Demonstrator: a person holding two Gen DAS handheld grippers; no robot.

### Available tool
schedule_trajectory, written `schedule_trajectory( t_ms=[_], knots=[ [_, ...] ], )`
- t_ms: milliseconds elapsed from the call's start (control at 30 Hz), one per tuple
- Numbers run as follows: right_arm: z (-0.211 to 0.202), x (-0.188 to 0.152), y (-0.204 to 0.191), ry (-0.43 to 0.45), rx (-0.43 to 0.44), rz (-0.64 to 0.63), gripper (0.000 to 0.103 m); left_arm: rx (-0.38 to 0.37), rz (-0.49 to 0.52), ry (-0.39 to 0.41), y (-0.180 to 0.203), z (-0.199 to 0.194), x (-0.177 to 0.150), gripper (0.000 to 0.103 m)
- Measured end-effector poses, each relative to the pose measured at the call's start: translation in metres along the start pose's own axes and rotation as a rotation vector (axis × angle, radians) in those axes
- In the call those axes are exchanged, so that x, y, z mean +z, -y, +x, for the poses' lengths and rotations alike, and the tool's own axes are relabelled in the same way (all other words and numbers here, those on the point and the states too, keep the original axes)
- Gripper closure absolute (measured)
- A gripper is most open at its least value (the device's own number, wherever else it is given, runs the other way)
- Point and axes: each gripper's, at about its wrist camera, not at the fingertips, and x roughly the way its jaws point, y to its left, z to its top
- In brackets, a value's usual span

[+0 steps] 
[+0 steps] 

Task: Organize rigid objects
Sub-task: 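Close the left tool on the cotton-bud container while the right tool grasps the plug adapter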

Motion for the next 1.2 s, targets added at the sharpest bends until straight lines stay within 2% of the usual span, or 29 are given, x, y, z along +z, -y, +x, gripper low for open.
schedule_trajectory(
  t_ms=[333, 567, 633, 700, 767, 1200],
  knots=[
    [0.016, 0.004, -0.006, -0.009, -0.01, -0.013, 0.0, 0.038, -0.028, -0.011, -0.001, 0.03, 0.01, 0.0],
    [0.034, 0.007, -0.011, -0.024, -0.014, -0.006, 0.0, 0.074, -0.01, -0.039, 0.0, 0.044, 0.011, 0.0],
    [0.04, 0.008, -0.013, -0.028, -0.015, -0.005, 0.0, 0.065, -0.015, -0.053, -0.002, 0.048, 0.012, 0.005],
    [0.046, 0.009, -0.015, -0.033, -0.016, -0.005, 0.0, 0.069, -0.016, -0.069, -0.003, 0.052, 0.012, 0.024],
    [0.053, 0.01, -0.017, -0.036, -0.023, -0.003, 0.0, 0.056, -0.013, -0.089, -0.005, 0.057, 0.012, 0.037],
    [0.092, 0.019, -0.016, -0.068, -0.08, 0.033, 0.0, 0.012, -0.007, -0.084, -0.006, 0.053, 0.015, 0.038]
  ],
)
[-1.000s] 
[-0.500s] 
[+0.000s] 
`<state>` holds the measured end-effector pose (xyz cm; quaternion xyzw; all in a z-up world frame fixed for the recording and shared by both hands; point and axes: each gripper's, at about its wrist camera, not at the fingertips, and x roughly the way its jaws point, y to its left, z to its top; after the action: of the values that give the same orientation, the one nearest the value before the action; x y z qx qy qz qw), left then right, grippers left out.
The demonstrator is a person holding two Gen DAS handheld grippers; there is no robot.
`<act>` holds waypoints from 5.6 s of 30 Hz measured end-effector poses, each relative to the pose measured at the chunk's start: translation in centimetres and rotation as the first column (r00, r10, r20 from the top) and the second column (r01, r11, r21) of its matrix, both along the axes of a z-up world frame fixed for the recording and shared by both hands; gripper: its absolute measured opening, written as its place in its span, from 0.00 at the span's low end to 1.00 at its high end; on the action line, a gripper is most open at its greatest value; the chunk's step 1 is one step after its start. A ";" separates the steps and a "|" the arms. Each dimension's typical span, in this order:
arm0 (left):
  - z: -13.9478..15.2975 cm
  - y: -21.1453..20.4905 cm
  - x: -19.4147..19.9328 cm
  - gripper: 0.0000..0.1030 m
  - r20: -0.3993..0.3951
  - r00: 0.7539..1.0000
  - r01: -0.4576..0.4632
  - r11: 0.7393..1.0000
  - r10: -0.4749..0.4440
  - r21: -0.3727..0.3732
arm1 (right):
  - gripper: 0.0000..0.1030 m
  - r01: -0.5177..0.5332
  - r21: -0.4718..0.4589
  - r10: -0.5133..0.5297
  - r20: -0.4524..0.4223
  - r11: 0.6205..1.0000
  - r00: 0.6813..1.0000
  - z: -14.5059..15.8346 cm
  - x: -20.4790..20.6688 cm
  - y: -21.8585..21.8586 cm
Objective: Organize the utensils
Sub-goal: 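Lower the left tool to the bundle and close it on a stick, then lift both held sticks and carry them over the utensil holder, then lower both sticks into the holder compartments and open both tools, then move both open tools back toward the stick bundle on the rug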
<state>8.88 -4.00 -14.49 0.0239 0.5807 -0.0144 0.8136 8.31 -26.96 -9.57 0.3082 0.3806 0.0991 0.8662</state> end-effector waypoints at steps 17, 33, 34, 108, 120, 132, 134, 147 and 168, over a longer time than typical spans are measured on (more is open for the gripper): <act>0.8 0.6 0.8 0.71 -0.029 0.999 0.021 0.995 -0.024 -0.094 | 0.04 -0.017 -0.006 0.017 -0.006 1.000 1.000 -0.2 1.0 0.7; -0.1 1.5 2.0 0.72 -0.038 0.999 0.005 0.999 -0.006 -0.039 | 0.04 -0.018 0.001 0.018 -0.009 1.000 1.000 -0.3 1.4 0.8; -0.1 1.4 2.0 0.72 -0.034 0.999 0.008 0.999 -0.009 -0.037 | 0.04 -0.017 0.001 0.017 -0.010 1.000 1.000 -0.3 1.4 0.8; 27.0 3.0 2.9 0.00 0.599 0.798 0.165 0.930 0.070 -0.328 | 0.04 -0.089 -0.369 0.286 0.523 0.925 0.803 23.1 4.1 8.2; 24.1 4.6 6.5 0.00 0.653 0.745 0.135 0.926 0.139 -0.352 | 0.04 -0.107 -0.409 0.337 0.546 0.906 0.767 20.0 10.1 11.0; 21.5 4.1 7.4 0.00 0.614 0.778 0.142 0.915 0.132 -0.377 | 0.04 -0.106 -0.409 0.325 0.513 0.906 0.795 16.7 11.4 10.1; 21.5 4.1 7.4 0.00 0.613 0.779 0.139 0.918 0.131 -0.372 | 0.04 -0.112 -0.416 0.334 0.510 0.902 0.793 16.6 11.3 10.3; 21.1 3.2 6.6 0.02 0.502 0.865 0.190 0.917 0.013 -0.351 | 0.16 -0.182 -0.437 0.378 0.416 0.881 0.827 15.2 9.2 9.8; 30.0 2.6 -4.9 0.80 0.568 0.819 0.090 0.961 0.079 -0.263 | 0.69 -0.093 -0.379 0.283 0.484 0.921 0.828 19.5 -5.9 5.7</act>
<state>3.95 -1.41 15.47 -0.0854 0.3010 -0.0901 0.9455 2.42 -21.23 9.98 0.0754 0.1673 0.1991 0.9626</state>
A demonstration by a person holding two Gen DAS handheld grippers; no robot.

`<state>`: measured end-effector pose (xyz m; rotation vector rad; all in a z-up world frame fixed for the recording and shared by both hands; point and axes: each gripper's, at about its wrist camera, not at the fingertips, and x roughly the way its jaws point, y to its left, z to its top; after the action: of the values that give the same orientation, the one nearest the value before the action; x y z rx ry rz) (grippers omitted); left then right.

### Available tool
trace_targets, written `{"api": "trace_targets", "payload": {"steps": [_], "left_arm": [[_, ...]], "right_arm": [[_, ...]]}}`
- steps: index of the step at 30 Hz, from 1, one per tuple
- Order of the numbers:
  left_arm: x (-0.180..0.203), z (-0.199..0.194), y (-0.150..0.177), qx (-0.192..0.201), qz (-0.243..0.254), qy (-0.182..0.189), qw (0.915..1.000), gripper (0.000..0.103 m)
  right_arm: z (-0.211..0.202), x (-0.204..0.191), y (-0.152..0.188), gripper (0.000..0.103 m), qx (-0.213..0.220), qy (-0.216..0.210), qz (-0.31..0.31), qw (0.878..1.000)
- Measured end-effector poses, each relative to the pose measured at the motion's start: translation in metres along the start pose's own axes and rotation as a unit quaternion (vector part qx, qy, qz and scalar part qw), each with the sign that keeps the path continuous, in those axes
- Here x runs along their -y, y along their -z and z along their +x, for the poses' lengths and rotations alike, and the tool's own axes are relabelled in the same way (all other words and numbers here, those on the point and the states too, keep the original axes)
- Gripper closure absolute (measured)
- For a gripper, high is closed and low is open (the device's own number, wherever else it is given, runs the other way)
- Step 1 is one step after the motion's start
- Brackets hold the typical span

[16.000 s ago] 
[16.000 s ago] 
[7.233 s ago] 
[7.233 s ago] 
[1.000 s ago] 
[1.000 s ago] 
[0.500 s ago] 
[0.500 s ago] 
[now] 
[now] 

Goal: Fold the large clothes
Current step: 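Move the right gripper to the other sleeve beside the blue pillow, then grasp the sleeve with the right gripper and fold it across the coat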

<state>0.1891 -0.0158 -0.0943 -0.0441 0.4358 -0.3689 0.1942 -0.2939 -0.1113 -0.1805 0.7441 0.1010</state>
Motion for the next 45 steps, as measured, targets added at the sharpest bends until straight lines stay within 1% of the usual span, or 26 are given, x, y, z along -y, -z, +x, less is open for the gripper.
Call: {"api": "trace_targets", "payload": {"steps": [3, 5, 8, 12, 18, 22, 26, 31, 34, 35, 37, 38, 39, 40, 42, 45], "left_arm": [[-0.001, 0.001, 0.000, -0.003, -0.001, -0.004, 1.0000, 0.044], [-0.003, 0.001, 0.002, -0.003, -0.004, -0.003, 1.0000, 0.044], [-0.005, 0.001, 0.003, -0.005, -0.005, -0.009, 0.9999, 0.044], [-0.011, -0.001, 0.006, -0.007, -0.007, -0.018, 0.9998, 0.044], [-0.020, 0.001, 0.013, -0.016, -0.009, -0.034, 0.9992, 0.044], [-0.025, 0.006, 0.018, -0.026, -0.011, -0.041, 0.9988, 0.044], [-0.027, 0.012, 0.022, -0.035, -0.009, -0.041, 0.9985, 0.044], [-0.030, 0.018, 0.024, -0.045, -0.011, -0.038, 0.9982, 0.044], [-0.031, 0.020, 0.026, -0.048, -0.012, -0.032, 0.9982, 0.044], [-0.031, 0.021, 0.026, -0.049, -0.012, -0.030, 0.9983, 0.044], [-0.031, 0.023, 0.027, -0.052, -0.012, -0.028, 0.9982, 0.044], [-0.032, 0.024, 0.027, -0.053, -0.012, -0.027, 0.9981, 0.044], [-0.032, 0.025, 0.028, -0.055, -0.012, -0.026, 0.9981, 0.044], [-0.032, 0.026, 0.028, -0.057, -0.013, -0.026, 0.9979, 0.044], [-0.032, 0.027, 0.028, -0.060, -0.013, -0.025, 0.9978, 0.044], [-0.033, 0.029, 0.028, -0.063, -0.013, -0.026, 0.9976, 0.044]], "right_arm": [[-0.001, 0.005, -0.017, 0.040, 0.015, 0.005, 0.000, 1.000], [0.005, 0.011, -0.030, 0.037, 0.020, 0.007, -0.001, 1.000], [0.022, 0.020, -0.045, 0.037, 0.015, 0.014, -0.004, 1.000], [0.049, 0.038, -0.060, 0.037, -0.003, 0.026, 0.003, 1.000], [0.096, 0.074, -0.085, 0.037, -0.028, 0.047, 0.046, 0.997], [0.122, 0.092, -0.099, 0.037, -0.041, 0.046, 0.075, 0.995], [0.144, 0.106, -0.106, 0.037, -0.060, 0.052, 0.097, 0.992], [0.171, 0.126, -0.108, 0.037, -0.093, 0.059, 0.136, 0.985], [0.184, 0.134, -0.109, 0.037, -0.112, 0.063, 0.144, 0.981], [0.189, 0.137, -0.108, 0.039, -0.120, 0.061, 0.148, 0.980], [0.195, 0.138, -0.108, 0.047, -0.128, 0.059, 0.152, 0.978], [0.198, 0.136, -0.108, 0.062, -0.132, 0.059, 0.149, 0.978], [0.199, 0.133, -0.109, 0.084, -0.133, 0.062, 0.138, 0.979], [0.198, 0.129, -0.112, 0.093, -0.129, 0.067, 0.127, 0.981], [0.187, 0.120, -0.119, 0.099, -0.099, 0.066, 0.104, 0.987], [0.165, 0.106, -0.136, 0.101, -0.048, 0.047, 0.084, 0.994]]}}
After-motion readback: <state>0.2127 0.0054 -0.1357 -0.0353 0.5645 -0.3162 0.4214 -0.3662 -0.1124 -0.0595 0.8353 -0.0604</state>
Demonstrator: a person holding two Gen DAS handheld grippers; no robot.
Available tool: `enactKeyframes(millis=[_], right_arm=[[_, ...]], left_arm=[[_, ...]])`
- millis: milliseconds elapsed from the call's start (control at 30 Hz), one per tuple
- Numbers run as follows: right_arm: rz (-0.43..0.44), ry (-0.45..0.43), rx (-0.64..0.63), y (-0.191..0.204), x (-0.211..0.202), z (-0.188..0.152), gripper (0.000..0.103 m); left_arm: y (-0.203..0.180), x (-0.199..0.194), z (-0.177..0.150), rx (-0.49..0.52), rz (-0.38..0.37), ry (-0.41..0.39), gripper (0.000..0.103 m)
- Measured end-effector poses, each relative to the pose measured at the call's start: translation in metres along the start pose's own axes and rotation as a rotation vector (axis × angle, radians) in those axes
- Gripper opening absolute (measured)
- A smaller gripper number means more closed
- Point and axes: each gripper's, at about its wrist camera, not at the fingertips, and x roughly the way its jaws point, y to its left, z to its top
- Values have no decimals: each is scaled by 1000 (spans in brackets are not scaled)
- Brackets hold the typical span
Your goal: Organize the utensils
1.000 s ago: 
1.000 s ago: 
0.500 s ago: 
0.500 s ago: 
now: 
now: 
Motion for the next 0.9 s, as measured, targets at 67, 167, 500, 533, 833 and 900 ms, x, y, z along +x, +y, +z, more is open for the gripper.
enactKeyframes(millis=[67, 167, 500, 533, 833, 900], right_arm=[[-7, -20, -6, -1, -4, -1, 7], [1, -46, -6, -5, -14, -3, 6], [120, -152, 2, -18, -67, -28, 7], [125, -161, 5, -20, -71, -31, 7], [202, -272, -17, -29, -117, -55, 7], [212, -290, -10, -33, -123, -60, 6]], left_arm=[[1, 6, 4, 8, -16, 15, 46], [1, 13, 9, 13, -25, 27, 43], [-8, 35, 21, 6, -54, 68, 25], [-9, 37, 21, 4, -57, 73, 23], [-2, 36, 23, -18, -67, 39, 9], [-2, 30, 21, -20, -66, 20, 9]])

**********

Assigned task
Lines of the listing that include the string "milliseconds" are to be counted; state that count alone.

Written response
2